魔術師オーウェル
仕込みナイフだ。語るは遅いが動作は速い。鋭い悲鳴。王子は既に刺客の手によって地面に伏していた。
『王子』
従者は叫んだ。続けて騎士が
『魔術師どのを呼ばねば』
と情けない声を上げる。その様子を遠くで男が見ている。とんがり帽子に黒いローブ。揺れる金の髪。魔術師である。彼は冷酷に
「王子なんて死ねばいいんですよ」
と呟く。
『魔術師どの』
『魔術師はいるか』
遠くで叫び声が聞こえる。だが、魔術師は疲弊していた。彼は杖をつき、しゃがみこんでいる。実は、彼は既に別の場所で五回も竜退治を終えているのだ。体力は限界に近い。足下には剣。他に鎖がとぐろを巻いている。薄暗く雑然とした場所。魔術師に動く気配は無い。
つまらん物語だ。王子が死ねば物語が終わる。王子を助ければ、陳腐な展開。また王子は竜を倒し、姫を助けて、めでたし、めでたし。何度目だろう。大きくため息をついた。

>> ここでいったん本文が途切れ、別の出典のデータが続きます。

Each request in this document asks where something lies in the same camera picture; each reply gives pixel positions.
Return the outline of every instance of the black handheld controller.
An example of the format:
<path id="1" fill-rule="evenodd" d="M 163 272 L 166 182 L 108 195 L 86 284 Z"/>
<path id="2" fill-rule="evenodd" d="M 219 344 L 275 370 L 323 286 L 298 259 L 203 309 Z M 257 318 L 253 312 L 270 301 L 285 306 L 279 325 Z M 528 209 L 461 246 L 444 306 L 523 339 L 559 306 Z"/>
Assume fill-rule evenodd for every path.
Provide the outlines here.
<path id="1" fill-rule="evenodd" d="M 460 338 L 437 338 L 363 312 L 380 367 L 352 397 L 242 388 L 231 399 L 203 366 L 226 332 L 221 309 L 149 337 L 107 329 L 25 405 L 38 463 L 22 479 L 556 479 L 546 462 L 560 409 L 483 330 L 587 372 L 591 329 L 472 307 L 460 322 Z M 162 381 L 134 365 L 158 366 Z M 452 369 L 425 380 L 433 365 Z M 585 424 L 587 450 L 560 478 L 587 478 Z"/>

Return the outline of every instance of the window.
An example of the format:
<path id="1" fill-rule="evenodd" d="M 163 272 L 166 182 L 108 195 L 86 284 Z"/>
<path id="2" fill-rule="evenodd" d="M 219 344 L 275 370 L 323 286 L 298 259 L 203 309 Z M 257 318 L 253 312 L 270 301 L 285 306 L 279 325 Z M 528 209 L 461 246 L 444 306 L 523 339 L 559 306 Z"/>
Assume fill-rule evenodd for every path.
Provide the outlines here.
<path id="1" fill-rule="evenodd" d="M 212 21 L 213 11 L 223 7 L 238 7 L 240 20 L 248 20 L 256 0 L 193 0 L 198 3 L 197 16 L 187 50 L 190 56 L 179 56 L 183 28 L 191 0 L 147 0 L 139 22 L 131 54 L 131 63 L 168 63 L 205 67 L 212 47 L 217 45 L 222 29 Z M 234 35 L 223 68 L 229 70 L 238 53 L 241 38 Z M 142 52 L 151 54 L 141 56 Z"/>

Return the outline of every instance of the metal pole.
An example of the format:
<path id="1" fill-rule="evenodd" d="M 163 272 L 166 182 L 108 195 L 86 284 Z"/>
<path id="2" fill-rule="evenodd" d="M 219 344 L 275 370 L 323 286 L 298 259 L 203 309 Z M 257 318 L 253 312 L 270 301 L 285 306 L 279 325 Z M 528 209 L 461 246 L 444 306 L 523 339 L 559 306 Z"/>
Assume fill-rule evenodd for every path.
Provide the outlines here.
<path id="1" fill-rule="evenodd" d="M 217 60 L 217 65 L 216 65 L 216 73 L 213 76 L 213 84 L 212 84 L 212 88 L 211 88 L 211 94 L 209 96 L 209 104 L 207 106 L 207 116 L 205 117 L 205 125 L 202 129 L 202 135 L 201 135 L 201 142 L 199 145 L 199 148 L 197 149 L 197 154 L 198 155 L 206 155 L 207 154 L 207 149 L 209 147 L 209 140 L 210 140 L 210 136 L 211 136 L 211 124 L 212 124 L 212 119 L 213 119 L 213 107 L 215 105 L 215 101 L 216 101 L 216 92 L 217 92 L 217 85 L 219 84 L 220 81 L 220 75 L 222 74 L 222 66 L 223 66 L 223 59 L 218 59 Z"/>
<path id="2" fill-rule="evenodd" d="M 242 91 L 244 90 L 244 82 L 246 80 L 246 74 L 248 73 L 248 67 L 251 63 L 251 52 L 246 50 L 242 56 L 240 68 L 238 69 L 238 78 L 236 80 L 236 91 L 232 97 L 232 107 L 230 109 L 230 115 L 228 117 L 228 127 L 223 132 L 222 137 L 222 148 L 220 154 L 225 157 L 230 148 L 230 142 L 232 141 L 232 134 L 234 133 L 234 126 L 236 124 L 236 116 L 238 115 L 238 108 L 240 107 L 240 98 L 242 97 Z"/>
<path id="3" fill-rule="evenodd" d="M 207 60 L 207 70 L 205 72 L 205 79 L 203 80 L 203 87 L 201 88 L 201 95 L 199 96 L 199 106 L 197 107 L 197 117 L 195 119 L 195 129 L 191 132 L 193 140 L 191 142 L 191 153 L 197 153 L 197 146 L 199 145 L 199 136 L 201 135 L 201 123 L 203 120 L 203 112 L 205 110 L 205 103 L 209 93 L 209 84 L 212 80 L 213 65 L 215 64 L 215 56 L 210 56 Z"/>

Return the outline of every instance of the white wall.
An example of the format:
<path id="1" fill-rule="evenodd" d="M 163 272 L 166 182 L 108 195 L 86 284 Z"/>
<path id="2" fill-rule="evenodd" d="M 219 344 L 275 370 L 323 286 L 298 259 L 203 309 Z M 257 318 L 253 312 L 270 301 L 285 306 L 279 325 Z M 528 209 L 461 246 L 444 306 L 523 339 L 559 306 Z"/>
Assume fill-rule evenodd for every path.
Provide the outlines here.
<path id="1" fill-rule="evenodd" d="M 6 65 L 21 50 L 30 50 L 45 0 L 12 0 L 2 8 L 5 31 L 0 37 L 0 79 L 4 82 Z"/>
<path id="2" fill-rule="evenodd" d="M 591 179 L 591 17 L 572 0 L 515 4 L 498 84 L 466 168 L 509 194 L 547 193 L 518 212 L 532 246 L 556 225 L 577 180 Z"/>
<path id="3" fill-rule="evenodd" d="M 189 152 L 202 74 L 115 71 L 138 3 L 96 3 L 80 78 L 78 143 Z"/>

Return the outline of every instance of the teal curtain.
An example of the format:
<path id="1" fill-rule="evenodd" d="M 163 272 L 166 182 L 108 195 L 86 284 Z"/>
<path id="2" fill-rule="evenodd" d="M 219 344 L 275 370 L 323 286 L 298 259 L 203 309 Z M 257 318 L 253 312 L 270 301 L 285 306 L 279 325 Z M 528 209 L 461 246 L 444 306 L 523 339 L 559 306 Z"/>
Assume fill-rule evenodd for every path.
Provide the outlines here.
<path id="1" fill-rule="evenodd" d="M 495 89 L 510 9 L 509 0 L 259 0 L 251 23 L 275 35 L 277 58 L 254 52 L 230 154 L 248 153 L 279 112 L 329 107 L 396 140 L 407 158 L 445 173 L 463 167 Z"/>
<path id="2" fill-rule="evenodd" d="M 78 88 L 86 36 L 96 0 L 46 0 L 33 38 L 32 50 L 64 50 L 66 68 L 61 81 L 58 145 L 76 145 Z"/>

「面倒くさいったら、ありゃしない。死んでしまえ。王子様」
「おいおい。しっかりしてくれよ。魔術師オーウェル」
突然の声。眼前の木が魔術師に語りかける。
「魔術師が行かなきゃ、王子様が死んでしまうよ」
魔術師はただ冷艶な眼差しを木に注いでいた。木は続ける。
「王子様が死んでしまったら、たくさんの希望も死んでしまう。魔術師。さあ。立ち上がって。準備をするんだ」
表の世界の声が聞こえる
『皆。魔術師を呼ぶんだ。大きな声で』
『さあ。せぇの』
木は枝葉の腕で魔術師の行く道を促した。ぽっかりと四角い穴があいている。
『魔術師さぁん』
大勢の助けが聞こえた。四角の穴から光が差し込んでいる。
「魔術師。ほら。時間だ」
魔術師はようやく立ち上がった。ぎしり、と床が笑う。魔術師は呪詛を噛み殺す。ああ。行かねばならぬ。これは宿命なのだ。魔術師は飛び出し、そして叫んだ。
『はっはっは。諸君。魔術師が来たからにはもう安心』
魔術師の到来に従者と騎士は喜び躍り上がった。
『おお。魔術師どの。王子様を助けておくれ』
スポットライトが魔術師を照らす。子供達の歓声。
「どうして僕がお遊戯会なんかに」
台本どおりの台詞の裏。魔術師オーウェル役の田中は毒づいた。